Speaking during the opening of the workshop, Manager of the NCSA, Betty Hunte, said: “With the increasing acceptance of drug use, especially marijuana among adolescents…it is refreshing that your principal has sought to strengthen the capacity of the institution to respond to drug use in schools by seeking additional knowledge in this area.”

Noting that the NCSA remained committed to its partnership with the Centre, she disclosed that full-time counselling services there would also be re-established “very shortly”.

Ms. Hunte explained the partnership involved the education of students at the Centre about the harmful effects of drug use through counselling along with their families.

As a result, she added, the Centre performed a valuable role in society by working with students who found themselves in situations that required placement at out-of-school facilities.

Meanwhile, Research and Information Officer, Jonathan Yearwood, lamented that the students’ short time span at the institution, usually two weeks, did not allow for the type of holistic responses that were required in some situations.

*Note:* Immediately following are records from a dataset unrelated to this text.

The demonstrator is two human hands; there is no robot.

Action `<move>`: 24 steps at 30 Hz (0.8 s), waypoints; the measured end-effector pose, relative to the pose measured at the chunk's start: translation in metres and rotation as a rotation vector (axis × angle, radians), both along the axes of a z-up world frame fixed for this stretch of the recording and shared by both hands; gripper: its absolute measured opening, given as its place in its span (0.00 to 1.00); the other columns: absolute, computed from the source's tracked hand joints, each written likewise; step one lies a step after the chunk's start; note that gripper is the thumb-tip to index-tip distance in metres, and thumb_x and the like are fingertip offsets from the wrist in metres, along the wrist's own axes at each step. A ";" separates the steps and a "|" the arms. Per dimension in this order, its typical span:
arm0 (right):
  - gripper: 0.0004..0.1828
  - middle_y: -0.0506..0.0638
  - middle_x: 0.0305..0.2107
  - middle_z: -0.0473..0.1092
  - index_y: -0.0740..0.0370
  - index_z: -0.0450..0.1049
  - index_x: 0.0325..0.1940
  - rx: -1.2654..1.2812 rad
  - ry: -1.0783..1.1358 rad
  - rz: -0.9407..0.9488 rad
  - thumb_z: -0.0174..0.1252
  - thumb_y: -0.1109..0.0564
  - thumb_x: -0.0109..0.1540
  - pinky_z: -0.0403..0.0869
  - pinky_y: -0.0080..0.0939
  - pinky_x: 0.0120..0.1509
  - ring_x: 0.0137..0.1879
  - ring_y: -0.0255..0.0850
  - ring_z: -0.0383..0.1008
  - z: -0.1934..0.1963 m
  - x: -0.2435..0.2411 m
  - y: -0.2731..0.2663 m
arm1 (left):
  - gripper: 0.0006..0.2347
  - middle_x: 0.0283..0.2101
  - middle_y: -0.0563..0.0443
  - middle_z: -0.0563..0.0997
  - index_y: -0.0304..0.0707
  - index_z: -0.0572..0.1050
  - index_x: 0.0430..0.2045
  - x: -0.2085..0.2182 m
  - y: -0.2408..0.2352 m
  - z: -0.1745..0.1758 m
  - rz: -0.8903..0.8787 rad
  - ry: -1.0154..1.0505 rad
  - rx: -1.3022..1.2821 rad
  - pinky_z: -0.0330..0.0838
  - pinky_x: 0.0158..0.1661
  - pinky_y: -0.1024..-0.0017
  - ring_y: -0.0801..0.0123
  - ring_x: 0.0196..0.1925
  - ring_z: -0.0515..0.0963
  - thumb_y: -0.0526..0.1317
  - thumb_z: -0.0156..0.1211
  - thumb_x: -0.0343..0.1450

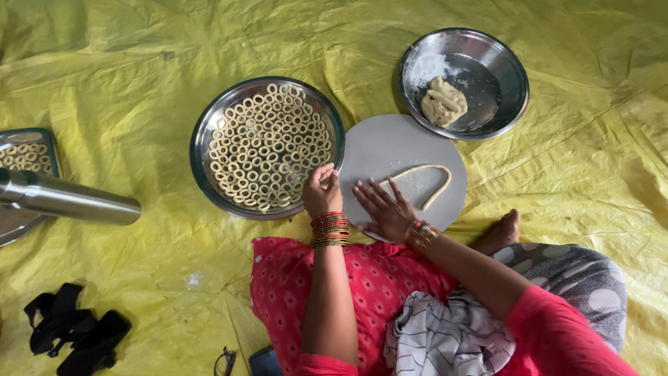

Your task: The person rolls small pieces of dough into thin ropes on a round board, then joins the ends to form rings. The finished rings are placed onto a metal tray. The person repeats this process continuously.

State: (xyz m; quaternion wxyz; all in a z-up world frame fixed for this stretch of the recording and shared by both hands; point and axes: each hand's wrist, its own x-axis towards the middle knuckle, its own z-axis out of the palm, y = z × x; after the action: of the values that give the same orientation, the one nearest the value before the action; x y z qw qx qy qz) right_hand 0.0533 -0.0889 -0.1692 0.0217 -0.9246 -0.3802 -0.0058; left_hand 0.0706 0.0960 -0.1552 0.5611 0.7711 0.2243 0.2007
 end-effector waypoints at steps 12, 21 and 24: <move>0.52 0.52 0.76 0.44 0.56 0.43 0.79 -0.004 0.023 -0.083 0.42 0.23 0.62 0.35 0.68 0.78 0.81 0.48 0.40 -0.014 -0.035 -0.004 | 0.09 0.43 0.44 0.87 0.34 0.82 0.41 0.005 0.006 -0.008 -0.012 -0.060 -0.295 0.78 0.47 0.70 0.65 0.44 0.87 0.36 0.61 0.71; 0.53 0.57 0.76 0.46 0.61 0.44 0.79 0.109 -0.042 -0.107 0.42 0.23 0.63 0.38 0.66 0.81 0.82 0.50 0.41 -0.020 0.001 0.029 | 0.09 0.44 0.43 0.86 0.31 0.80 0.42 0.006 0.010 -0.015 -0.057 -0.095 -0.416 0.79 0.45 0.70 0.65 0.43 0.86 0.35 0.61 0.71; 0.53 0.58 0.76 0.45 0.63 0.43 0.79 0.117 0.032 -0.065 0.42 0.24 0.63 0.38 0.65 0.80 0.81 0.51 0.40 -0.018 -0.028 0.008 | 0.09 0.43 0.43 0.86 0.32 0.81 0.42 0.007 0.016 -0.015 -0.037 -0.070 -0.428 0.79 0.43 0.70 0.65 0.42 0.86 0.36 0.61 0.72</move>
State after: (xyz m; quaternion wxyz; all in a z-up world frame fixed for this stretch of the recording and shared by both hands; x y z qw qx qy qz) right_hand 0.0253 -0.0805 -0.1875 0.0816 -0.9336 -0.3485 -0.0141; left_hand 0.0781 0.1118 -0.1699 0.7229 0.6310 0.2281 0.1647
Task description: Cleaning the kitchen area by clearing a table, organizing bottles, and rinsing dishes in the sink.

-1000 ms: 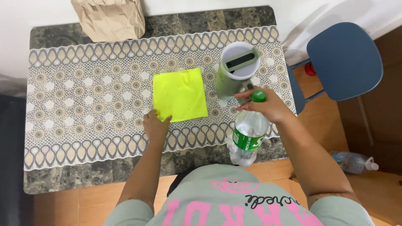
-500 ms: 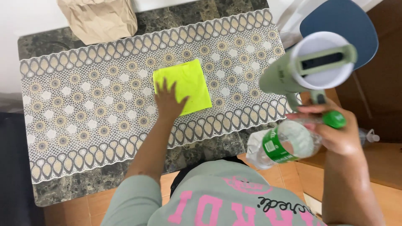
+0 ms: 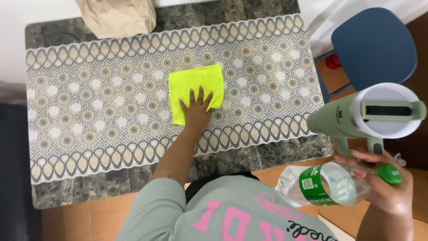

“Prevention programmes in relation to drug abuse, substance abuse, may be just one aspect of that response, but we need to look more in-depth at an overall picture as to why people behave the way they do,” he observed.

Mr. Yearwood warned that until that was done, there would always be a “knee jerk uncoordinated response to actions”. He added that it was hoped the workshop would highlight the broad type of responses that were built into a rehabilitative framework.